S&P 500 DAILY CHART MARCH 15 – PRESENT
Source: MetaQuotes Software Corp, thesensibleguidetoforex.com
02 MAY 26 1247
As Josh Brown noted here Thursday:
The very frightening statistic that’s been making the rounds overnight is that the last two times the S&P 500 touched a record intraday high and then closed down more than 1% from that high were October 11, 2007 and March 24, 2000, the last two major tops for the market, both of which occurred before historic crashes.
Meanwhile, the uptrend is still intact. However the index has left its upper double Bollinger band buy zone, suggesting that short term momentum is neutral.

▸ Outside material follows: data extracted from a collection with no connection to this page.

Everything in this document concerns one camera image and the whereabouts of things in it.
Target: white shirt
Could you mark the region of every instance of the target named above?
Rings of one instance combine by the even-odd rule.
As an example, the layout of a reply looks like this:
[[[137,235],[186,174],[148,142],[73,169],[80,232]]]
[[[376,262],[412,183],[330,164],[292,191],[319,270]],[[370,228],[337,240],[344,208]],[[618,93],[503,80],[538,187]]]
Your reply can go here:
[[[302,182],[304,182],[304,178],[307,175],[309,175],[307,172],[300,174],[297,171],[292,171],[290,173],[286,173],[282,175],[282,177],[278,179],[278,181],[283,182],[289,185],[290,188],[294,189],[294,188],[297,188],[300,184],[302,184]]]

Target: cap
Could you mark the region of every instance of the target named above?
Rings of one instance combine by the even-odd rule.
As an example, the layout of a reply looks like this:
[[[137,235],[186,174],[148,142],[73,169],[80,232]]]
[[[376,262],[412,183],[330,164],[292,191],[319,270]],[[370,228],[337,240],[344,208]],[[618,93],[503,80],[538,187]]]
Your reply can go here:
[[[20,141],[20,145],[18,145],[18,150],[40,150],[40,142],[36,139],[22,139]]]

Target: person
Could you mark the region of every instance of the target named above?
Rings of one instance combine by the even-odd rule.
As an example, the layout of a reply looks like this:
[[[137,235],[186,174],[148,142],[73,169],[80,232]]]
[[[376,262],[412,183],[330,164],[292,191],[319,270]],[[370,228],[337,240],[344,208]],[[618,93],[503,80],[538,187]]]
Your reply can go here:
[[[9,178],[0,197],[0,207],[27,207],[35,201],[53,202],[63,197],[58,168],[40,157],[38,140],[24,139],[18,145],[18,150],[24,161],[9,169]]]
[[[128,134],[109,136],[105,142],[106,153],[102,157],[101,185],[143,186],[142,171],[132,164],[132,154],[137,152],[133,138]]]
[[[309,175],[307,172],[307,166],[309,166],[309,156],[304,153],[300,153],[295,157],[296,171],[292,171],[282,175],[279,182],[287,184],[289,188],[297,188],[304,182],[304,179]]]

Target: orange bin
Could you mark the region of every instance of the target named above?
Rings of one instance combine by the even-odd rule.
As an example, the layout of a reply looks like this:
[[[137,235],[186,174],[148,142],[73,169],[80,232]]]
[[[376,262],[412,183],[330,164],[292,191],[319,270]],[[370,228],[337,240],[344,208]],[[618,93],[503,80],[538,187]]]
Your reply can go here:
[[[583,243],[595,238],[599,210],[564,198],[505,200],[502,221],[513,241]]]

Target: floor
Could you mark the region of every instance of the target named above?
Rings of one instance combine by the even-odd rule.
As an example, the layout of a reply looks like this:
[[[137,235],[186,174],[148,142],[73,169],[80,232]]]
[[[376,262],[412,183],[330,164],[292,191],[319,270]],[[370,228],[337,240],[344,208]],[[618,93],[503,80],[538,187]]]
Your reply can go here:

Currency Wars: Smaller Central Banks Strike Back
The China data, especially in combination with the past week’s contracting PMIs from Europe, reinforces the weak global growth picture. That fact in turn will reinforce the spreading trend of central bank easing. Last month, 14 central banks cut their rates, either in response to the overall slowdown or to specifically protect their exports. See here for details. As the author of the only book I know of that shows investors safer, simpler ways to cope with a world of debased fiat currencies, my thanks goes out to them all.
DISCLOSURE /DISCLAIMER: THE ABOVE IS FOR INFORMATIONAL PURPOSES ONLY, RESPONSIBILITY FOR ALL TRADING OR INVESTING DECISIONS LIES SOLELY WITH THE READER.